Lozan Antlaşması'nın 100’ücü yılı dolayısıyla Diyabarkır’da Kürt partiler tarafından düzenlenen konferansa katılan tarihçi ve siyasetçiler, anlaşmasının tarihsel ve güncel sonuçlarını değerlendirdi.
Kürt halkının inkarı üzerine imzalanan anlaşmanın daha sonra nasıl bir asimilasyon ve hatta fiziki imha sürecine yol açtığına vurgu yapan uzmanlar, yüz yıllık tarihten çıkarılması gereken derslere dikkat çekti.
Konferansın sabah yapılan oturumuna sosyolog yazar İsmail Beşikçi, tarihçi yazarlar Mehmet Bayrak ve Ekrem Önen, Rusya Bilimler Akademisi Şarkiyat Enstitüsü Kürdoloji Bölümü Başkanı Dr. Kirill Vertyayev ve zoom üzerinden siyaset felsefesi uzmanı Hasan Yıldız ile Sofya Üniversitesi’nden öğretim görevlisi Prof. Yaşar Abduselamoğlu katıldı.
Moderatörlüğünü Seîd Veroj’un yaptığı oturumda araştırmacılar, önce Osmanlı İmparatoruluğunun son dönemi ile Cumhuriyetin kuruluşunda Kürt halkının durumu, Lozan Antlaşması’nda Kürtleri ve Kürdistan’ı ilgilendiren maddeler ve ardından yaşanan süreci ele aldı.
Konferansın başında bir sunum yapan Veroj, Osmanlı İmparatorluğu’nun resmen sonunu getiren Mondros Ateşkes Antlaşması’ndan Lozan Antlaşması’na kadar geçen sürede İttifak ve İtilaf devletleri arasında birçok anlaşma imzalandığını bunlardan birinin de 10 Ağustos 1920 tarihli Sevr Antlaşması olduğunu belirtti.

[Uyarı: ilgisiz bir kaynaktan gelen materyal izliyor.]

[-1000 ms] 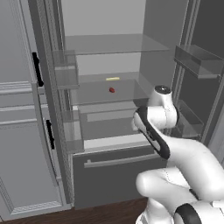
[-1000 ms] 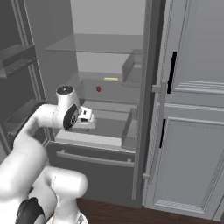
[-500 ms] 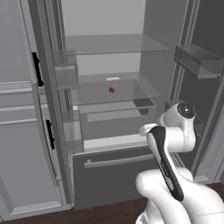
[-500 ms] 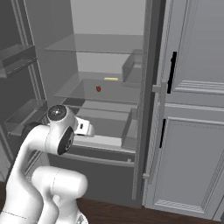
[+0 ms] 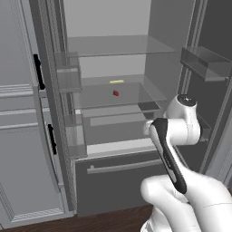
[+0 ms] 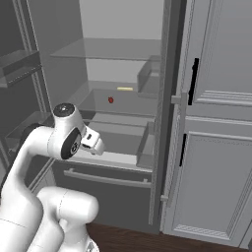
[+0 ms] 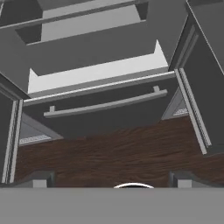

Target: Take the strawberry from the fridge and place it on top of the pancake, located on the dining counter.

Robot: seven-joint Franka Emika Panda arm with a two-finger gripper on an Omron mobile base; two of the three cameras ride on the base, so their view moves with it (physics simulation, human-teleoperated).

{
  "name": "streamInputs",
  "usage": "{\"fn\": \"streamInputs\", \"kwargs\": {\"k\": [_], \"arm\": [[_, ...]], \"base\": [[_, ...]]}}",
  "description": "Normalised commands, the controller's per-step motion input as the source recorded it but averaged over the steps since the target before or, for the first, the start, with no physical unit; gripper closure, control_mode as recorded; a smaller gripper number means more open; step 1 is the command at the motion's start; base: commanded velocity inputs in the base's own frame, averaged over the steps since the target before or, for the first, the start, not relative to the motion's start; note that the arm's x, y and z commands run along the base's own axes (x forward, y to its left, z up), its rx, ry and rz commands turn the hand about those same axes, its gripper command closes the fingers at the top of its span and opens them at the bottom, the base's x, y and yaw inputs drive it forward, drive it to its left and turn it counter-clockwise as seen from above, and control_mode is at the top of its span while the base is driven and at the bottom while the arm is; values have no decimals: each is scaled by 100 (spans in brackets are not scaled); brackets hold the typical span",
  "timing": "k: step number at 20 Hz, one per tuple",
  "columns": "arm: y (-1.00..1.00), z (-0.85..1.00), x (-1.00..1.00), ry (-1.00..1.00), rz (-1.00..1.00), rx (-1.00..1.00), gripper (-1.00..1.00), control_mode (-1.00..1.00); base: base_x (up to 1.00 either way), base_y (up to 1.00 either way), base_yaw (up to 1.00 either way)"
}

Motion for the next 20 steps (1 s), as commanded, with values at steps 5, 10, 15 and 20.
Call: {"fn": "streamInputs", "kwargs": {"k": [5,10,15,20], "arm": [[5,-50,-28,-3,9,0,-100,-100],[1,-14,-18,-6,22,-12,-100,-100],[0,-14,-1,2,9,-13,-100,-100],[0,0,0,0,0,0,-100,-100]], "base": [[0,0,0],[0,0,0],[0,0,0],[0,0,0]]}}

Veroj, “Aslında Sevr Antlaşması Kürdler için büyük bir şans idi ancak biricik Kürd örgütü olan Kürdistan Teali Cemiyeti'nin ayrıştığı, parçalandığı ve şubelerinin kapatıldığı bir döneme denk gelmiş, dolayısıyla Kürd siyasi liderleri ve dönemin Kürt örgütleri Sevr'in praktize edilmesi için gerekli ve yeterli girişimlerde bulunamamışlar. Sevr anlaşması uygulanmasa da, koşullara bağlı olarak tanımlansa Kürtler ve Kürdistan hakkında bazı önerilerin sunulduğu uluslararası bir anlaşma metni olup Kürtlerin belli bir statüde kendi kendini yönetme hakkından bahsedilen önemli bir uluslararası ve tarihi belgedir. Sevr, sadece kağıt üzerinde kalsa da Kürtler için bir umut kaynağı olmuş ve bu umudun gerçekleşmesi beklentisi bugün de devam etmektedir” dedi.
Lozan’ın ise Türkiye’yi bir ulus-devlet olarak sisteme entegre eden uluslararası bir anlaşma olduğunu kaydeden Veroj, “M. Kemal, Emperyalist İtilaf devletlerinin onayı ve Bolşevik Devrimi’nin yarattığı yeni koşullardan ve dengelerden yararlanarak Lozan Anlaşması’yla Kuzey Kürdistan üzerindeki egemenliğini garantilemiş oldu” ifadelerini kullandı.
Veroj, “Bölgede büyük bir nüfusa sahip olan Kürt milletinin yaklaşık yüz yıldır iradesi dışında, zor ve şiddet kullanılarak ülkesiyle birlikte bölünmesi ve parçalanması, siyasi, kültürel ve milli haklarından mahrum edilmesi, zorunlu göçlere ve katliamlara maruz kalması Lozan Antlaşmasıyla gerçekleşmiştir” diye konuştu.